2. I wish I didn’t work so hard.
This came from every male patient that I nursed. They missed their children’s youth and their partner’s companionship. Women also spoke of this regret. But as most were from an older generation, many of the female patients had not been breadwinners. All of the men I nursed deeply regretted spending so much of their lives on the treadmill of a work existence. By simplifying your lifestyle and making conscious choices along the way, it is possible to not need the income that you think you do. And by creating more space in your life, you become happier and more open to new opportunities, ones more suited to your new lifestyle.
3. I wish I’d had the courage to express my feelings.

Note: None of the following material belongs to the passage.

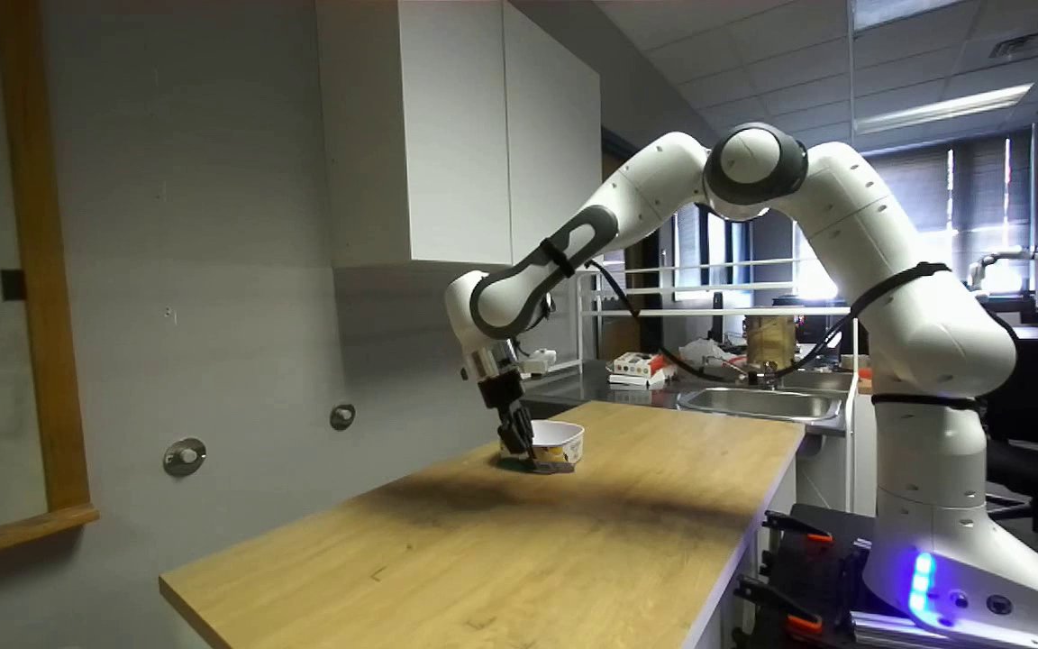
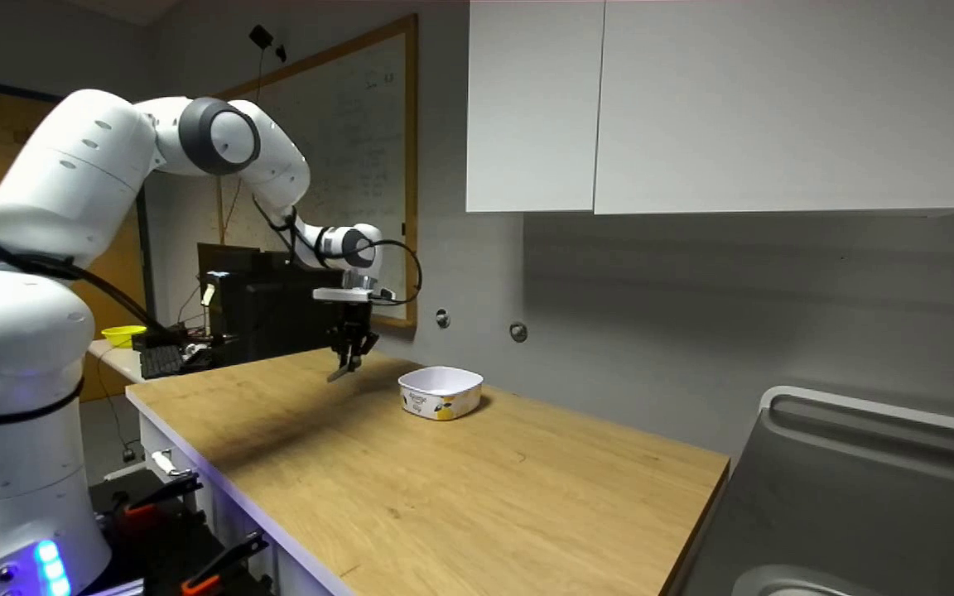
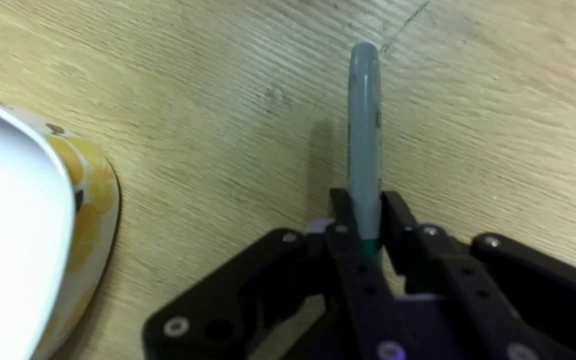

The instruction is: Put the marker in the bowl

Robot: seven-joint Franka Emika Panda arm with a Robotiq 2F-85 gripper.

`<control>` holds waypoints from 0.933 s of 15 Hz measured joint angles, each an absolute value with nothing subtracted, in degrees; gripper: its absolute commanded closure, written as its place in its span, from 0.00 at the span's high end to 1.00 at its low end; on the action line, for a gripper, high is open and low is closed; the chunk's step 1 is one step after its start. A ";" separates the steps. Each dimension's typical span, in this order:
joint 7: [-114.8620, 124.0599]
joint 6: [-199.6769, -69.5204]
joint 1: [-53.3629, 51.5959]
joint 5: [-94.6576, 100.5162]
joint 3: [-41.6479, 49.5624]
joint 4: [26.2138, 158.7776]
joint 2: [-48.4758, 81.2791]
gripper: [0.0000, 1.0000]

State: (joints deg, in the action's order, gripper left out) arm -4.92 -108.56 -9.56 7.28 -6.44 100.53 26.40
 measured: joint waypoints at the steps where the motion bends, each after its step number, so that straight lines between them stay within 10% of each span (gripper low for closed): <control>1: -4.67 -107.79 -9.66 7.29 -6.44 101.27 24.46 0.06; 14: -3.30 -96.65 -9.00 16.92 -4.25 93.59 19.02 0.06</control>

Many people suppressed their feelings in order to keep peace with others. As a result, they settled for a mediocre existence and never became who they were truly capable of becoming. Many developed illnesses relating to the bitterness and resentment they carried as a result. We cannot control the reactions of others. However, although people may initially react when you change the way you are by speaking honestly, in the end it raises the relationship to a whole new and healthier level. Either that or it releases the unhealthy relationship from your life. Either way, you win.
4. I wish I had stayed in touch with my friends.

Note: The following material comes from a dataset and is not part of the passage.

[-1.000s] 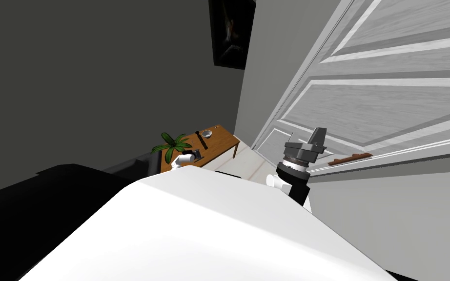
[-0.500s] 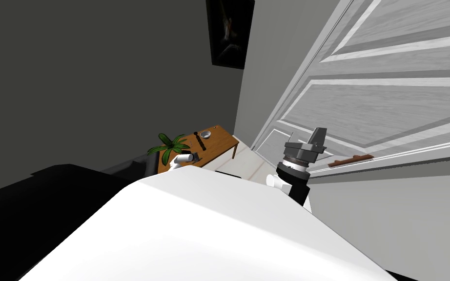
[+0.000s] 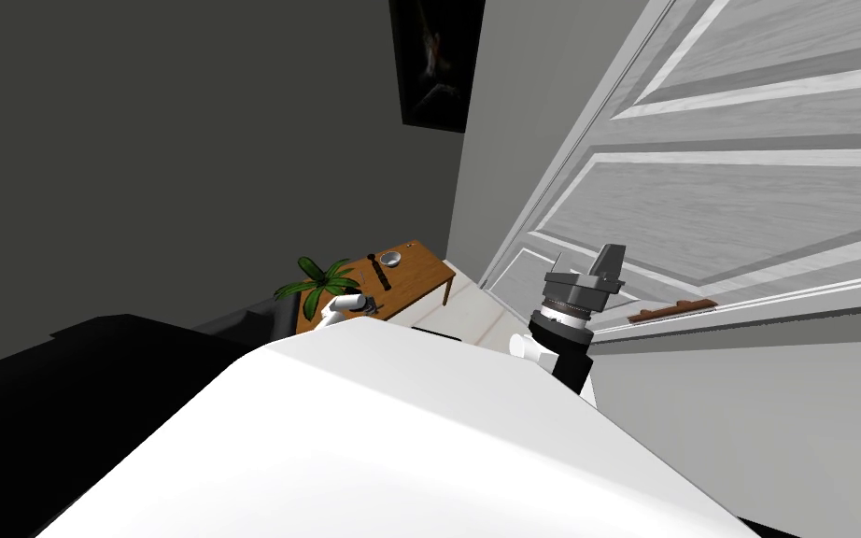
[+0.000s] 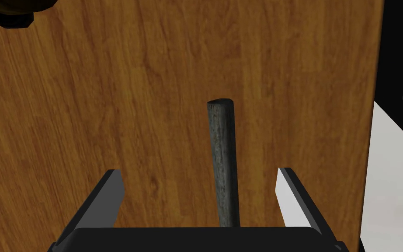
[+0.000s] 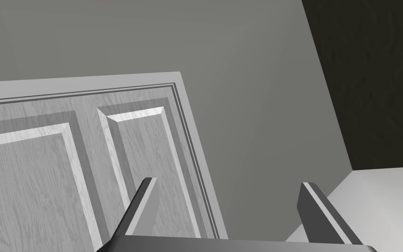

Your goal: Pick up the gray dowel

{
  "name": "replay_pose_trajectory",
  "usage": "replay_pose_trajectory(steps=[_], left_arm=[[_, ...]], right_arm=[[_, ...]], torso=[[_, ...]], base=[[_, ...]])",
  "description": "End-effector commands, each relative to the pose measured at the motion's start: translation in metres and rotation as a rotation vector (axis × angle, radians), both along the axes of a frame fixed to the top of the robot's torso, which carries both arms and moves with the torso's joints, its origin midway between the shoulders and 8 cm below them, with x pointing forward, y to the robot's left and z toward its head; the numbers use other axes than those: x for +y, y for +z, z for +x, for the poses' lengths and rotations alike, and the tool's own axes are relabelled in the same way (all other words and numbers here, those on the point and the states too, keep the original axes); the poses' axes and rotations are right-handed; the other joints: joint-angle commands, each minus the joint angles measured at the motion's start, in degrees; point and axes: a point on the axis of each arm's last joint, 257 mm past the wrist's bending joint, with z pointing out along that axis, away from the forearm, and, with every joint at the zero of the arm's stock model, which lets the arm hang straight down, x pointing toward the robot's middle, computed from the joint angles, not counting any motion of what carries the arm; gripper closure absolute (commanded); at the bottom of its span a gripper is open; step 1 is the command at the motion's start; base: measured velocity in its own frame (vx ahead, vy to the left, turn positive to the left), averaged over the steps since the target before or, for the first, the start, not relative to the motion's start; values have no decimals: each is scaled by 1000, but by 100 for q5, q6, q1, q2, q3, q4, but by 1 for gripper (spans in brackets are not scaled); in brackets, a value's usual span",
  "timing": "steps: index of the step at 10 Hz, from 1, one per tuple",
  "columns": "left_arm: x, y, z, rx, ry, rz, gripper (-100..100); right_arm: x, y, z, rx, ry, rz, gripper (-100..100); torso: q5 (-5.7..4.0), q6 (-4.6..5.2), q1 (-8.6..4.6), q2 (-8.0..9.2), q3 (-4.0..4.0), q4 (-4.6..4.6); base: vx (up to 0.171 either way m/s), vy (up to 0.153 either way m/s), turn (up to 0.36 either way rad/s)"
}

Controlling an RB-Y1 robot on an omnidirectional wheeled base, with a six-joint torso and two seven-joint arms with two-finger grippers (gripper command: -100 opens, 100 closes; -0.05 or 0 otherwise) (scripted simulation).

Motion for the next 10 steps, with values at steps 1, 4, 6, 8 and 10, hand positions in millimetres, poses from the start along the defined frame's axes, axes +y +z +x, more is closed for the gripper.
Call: replay_pose_trajectory(steps=[1,4,6,8,10], left_arm=[[2,-5,-9,37,15,-12,-100],[15,-12,-35,140,69,-43,-100],[22,-12,-46,183,94,-56,-100],[25,-12,-48,190,100,-57,-100],[21,-22,-52,194,101,-58,-100]], right_arm=[[0,0,0,0,0,0,0],[0,0,0,0,0,0,0],[0,0,0,0,0,0,0],[0,0,0,0,0,0,0],[0,0,0,0,0,0,0]], torso=[[0,0,0,0,0,0],[1,0,3,7,3,1],[0,1,2,3,1,0],[1,0,6,7,4,1],[3,0,13,20,11,4]], base=[[45,-32,6],[43,-32,-2],[48,-30,-2],[29,-17,1],[9,9,4]])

Often they would not truly realize the full benefits of old friends until their dying weeks and it was not always possible to track them down. Many had become so caught up in their own lives that they had let golden friendships slip by over the years. There were many deep regrets about not giving friendships the time and effort that they deserved. Everyone misses their friends when they are dying. It is common for anyone in a busy lifestyle to let friendships slip. But when you are faced with your approaching death, the physical details of life fall away. People do want to get their financial affairs in order if possible. But it is not money or status that holds the true importance for them. They want to get things in order more for the benefit of those they love. Usually though, they are too ill and weary to ever manage this task. It is all comes down to love and relationships in the end. That is all that remains in the final weeks, love and relationships.

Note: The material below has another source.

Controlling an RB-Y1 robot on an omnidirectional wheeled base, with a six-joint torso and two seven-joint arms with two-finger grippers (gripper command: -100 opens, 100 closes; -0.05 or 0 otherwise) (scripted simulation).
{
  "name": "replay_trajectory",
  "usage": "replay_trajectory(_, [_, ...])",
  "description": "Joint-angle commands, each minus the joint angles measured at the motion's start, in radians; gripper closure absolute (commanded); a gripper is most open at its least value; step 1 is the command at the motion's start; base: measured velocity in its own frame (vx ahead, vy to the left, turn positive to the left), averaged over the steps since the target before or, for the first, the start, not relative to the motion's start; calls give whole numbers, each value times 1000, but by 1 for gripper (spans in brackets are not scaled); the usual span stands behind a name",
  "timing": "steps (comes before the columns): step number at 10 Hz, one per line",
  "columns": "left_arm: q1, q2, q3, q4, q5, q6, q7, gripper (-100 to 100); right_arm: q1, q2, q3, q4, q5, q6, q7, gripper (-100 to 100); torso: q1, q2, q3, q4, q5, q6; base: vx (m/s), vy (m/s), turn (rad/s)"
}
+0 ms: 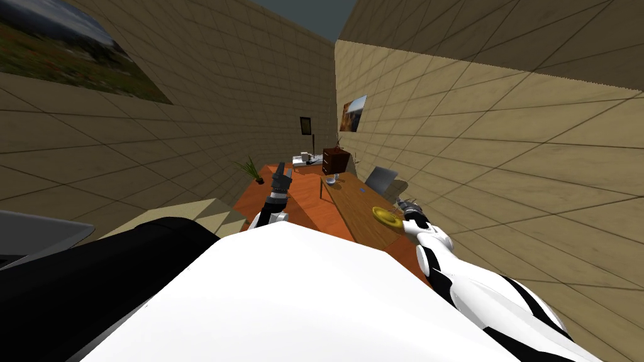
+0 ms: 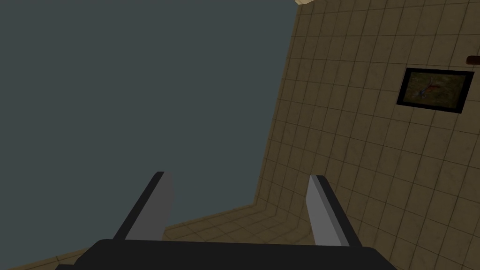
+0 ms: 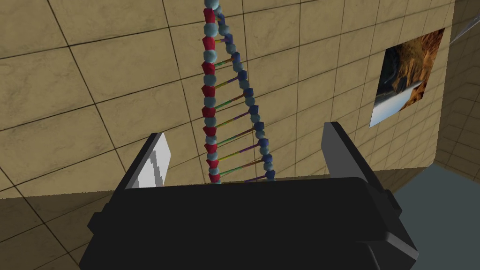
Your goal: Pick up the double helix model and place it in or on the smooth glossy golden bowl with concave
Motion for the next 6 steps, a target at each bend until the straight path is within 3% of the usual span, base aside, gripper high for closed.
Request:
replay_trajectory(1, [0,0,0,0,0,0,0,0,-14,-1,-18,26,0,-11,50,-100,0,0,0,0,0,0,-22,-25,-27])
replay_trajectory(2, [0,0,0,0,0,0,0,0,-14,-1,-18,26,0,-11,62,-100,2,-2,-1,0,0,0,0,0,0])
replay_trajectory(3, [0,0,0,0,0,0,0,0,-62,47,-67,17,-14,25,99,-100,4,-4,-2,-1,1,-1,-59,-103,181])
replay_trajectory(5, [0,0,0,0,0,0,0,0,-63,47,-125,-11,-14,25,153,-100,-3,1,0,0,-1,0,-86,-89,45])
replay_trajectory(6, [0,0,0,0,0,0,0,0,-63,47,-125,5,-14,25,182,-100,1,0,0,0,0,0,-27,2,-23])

5. I wish that I had let myself be happier.
This is a surprisingly common one. Many did not realize until the end that happiness is a choice. They had stayed stuck in old patterns and habits. The so-called ‘comfort’ of familiarity overflowed into their emotions, as well as their physical lives. Fear of change had them pretending to others, and to their selves, that they were content. When deep within, they longed to laugh properly and have silliness in their life again. When you are on your deathbed, what others think of you is a long way from your mind. How wonderful to be able to let go and smile again, long before you are dying. Life is a choice. It is YOUR life. Choose consciously, choose wisely, choose honestly. Choose happiness.
“We tend to forget that happiness doesn’t come as a result of getting something we don’t have, but rather of recognizing and appreciating what we do have.”
Thanks to everyone involved in this chain of insights, especially those who were dying.